§ **WHAT YOU ARE ASKED TO DO**
Reproduce exactly the lines below, from the first through the one containing "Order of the", and nothing more.

[[ DATASET SECTION open ]]

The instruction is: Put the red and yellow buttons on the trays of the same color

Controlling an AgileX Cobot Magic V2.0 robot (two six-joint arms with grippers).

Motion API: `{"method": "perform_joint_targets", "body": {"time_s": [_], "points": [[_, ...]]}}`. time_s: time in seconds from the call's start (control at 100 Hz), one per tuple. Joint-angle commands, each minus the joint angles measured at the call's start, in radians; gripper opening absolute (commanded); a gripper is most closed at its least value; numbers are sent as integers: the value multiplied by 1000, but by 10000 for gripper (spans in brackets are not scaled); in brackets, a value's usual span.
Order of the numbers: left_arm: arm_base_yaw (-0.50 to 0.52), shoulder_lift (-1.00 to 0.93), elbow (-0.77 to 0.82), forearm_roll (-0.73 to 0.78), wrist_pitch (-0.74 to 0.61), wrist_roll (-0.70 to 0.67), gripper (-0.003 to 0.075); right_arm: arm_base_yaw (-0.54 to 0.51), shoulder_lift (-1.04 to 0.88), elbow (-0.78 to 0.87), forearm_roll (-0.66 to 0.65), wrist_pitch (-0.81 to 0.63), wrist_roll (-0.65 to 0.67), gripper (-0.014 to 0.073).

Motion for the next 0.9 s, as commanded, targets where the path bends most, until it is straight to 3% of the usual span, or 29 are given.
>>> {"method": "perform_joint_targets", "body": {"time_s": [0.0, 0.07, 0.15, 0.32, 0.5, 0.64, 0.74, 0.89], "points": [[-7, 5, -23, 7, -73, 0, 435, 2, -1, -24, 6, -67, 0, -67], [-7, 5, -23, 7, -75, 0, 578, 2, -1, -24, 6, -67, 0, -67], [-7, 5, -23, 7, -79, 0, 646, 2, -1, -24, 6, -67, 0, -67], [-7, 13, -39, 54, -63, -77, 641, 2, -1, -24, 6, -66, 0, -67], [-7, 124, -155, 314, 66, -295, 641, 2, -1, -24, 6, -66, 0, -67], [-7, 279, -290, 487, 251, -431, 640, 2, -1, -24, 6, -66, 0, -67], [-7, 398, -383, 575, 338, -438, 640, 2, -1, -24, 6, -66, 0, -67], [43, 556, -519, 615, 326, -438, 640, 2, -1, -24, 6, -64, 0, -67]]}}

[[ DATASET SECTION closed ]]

§ **RESPONSE BOX**
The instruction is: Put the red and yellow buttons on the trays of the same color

Controlling an AgileX Cobot Magic V2.0 robot (two six-joint arms with grippers).

Motion API: `{"method": "perform_joint_targets", "body": {"time_s": [_], "points": [[_, ...]]}}`. time_s: time in seconds from the call's start (control at 100 Hz), one per tuple. Joint-angle commands, each minus the joint angles measured at the call's start, in radians; gripper opening absolute (commanded); a gripper is most closed at its least value; numbers are sent as integers: the value multiplied by 1000, but by 10000 for gripper (spans in brackets are not scaled); in brackets, a value's usual span.
Order of the numbers: left_arm: arm_base_yaw (-0.50 to 0.52), shoulder_lift (-1.00 to 0.93), elbow (-0.77 to 0.82), forearm_roll (-0.73 to 0.78), wrist_pitch (-0.74 to 0.61), wrist_roll (-0.70 to 0.67), gripper (-0.003 to 0.075); right_arm: arm_base_yaw (-0.54 to 0.51), shoulder_lift (-1.04 to 0.88), elbow (-0.78 to 0.87), forearm_roll (-0.66 to 0.65), wrist_pitch (-0.81 to 0.63), wrist_roll (-0.65 to 0.67), gripper (-0.014 to 0.073).

The response to the exercise is complete.